• YOUR OBJECTIVE:
Print, exactly as written, every line from the first line of the records below through the line containing "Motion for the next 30", and nothing further.
** Opening DATA LISTING block **
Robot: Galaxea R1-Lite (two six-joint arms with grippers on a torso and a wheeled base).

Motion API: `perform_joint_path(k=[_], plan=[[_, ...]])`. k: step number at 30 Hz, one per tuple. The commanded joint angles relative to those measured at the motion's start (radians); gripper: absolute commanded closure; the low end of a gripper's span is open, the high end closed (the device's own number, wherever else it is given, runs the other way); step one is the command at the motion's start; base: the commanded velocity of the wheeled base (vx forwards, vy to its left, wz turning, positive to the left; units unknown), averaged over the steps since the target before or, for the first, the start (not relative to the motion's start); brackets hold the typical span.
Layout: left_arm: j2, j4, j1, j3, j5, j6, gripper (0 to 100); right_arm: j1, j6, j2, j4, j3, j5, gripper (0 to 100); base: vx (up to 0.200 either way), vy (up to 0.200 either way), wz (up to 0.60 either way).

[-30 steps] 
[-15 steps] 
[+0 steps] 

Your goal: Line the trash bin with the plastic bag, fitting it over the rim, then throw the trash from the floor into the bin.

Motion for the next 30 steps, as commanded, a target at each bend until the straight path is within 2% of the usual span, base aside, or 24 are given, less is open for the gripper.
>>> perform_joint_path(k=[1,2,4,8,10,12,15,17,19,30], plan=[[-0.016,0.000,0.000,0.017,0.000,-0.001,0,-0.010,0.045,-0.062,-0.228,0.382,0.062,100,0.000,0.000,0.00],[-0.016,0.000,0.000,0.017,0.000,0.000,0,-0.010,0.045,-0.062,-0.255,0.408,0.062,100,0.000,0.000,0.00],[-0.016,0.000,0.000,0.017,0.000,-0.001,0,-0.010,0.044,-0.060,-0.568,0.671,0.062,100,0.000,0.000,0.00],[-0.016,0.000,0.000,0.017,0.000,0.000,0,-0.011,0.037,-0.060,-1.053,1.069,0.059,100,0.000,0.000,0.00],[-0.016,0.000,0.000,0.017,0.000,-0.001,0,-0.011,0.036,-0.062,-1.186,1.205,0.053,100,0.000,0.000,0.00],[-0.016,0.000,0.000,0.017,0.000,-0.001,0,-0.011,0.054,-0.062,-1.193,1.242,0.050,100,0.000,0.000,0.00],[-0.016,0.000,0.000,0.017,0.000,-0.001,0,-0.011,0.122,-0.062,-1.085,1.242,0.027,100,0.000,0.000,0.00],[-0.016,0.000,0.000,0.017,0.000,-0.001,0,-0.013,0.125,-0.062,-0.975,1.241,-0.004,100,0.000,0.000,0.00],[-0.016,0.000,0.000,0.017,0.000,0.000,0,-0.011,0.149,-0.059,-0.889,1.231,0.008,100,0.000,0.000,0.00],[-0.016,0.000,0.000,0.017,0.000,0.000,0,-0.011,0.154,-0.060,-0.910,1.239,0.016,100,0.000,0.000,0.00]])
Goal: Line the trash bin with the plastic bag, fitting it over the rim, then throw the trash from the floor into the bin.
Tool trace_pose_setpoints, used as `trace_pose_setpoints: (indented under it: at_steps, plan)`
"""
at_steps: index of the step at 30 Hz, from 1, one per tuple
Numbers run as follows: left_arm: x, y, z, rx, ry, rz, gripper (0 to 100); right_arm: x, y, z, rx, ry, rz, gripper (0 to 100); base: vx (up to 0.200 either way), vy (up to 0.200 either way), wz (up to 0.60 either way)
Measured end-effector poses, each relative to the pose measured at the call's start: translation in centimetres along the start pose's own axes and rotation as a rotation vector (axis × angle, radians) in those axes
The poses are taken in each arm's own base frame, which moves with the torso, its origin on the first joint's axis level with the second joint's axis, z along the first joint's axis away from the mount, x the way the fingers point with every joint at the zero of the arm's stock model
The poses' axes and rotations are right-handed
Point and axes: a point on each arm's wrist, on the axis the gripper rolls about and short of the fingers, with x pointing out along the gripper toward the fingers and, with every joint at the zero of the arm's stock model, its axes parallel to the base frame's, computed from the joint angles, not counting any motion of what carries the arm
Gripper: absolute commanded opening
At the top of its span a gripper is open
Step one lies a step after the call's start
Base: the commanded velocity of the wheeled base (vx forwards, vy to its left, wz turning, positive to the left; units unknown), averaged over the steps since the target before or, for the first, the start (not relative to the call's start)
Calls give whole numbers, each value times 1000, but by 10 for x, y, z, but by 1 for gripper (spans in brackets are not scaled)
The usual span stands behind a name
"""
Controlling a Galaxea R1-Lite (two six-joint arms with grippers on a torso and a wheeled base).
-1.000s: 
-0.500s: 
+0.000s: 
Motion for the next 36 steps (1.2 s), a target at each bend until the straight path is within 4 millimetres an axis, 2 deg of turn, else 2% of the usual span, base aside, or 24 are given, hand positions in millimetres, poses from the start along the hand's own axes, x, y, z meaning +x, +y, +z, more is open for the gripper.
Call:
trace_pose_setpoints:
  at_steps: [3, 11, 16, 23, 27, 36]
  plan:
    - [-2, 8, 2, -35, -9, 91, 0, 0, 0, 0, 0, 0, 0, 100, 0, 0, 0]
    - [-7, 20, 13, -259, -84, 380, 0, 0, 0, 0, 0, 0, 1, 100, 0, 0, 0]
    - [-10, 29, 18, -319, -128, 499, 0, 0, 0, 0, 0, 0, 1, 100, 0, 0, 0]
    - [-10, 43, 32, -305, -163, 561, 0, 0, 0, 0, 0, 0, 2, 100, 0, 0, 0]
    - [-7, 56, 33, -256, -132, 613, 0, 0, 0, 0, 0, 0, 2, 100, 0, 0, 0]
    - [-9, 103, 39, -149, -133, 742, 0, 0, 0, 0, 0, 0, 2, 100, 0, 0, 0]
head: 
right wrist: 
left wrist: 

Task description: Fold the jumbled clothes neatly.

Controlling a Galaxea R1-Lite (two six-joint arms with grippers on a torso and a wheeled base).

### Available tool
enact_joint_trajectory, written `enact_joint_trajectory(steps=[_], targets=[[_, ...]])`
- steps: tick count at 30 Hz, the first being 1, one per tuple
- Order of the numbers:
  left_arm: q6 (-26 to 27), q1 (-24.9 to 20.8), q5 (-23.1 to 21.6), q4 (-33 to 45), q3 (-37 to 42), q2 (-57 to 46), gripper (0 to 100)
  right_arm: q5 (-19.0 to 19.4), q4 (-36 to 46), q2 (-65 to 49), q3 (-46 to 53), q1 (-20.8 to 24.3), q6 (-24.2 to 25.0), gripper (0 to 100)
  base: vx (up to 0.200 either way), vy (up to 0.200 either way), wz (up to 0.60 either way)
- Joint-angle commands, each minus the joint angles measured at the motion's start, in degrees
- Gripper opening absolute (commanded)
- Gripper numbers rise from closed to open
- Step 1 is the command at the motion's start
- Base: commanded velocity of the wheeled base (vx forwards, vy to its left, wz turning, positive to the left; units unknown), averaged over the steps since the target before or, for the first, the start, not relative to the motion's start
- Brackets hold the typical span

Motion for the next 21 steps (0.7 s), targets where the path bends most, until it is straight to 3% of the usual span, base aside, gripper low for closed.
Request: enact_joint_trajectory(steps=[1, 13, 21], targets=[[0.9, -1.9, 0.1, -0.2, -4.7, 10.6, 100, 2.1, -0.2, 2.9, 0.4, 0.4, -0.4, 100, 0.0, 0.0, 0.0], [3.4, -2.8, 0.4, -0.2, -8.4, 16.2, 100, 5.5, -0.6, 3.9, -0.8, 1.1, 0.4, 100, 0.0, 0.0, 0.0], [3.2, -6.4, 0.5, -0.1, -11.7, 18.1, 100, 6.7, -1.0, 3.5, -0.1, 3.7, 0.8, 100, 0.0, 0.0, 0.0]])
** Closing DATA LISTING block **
• SOLUTION TO THE EXERCISE:
Robot: Galaxea R1-Lite (two six-joint arms with grippers on a torso and a wheeled base).

Motion API: `perform_joint_path(k=[_], plan=[[_, ...]])`. k: step number at 30 Hz, one per tuple. The commanded joint angles relative to those measured at the motion's start (radians); gripper: absolute commanded closure; the low end of a gripper's span is open, the high end closed (the device's own number, wherever else it is given, runs the other way); step one is the command at the motion's start; base: the commanded velocity of the wheeled base (vx forwards, vy to its left, wz turning, positive to the left; units unknown), averaged over the steps since the target before or, for the first, the start (not relative to the motion's start); brackets hold the typical span.
Layout: left_arm: j2, j4, j1, j3, j5, j6, gripper (0 to 100); right_arm: j1, j6, j2, j4, j3, j5, gripper (0 to 100); base: vx (up to 0.200 either way), vy (up to 0.200 either way), wz (up to 0.60 either way).

[-30 steps] 
[-15 steps] 
[+0 steps] 

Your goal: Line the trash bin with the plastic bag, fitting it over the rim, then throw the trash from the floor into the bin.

Motion for the next 30 steps, as commanded, a target at each bend until the straight path is within 2% of the usual span, base aside, or 24 are given, less is open for the gripper.

No additional answer text is required.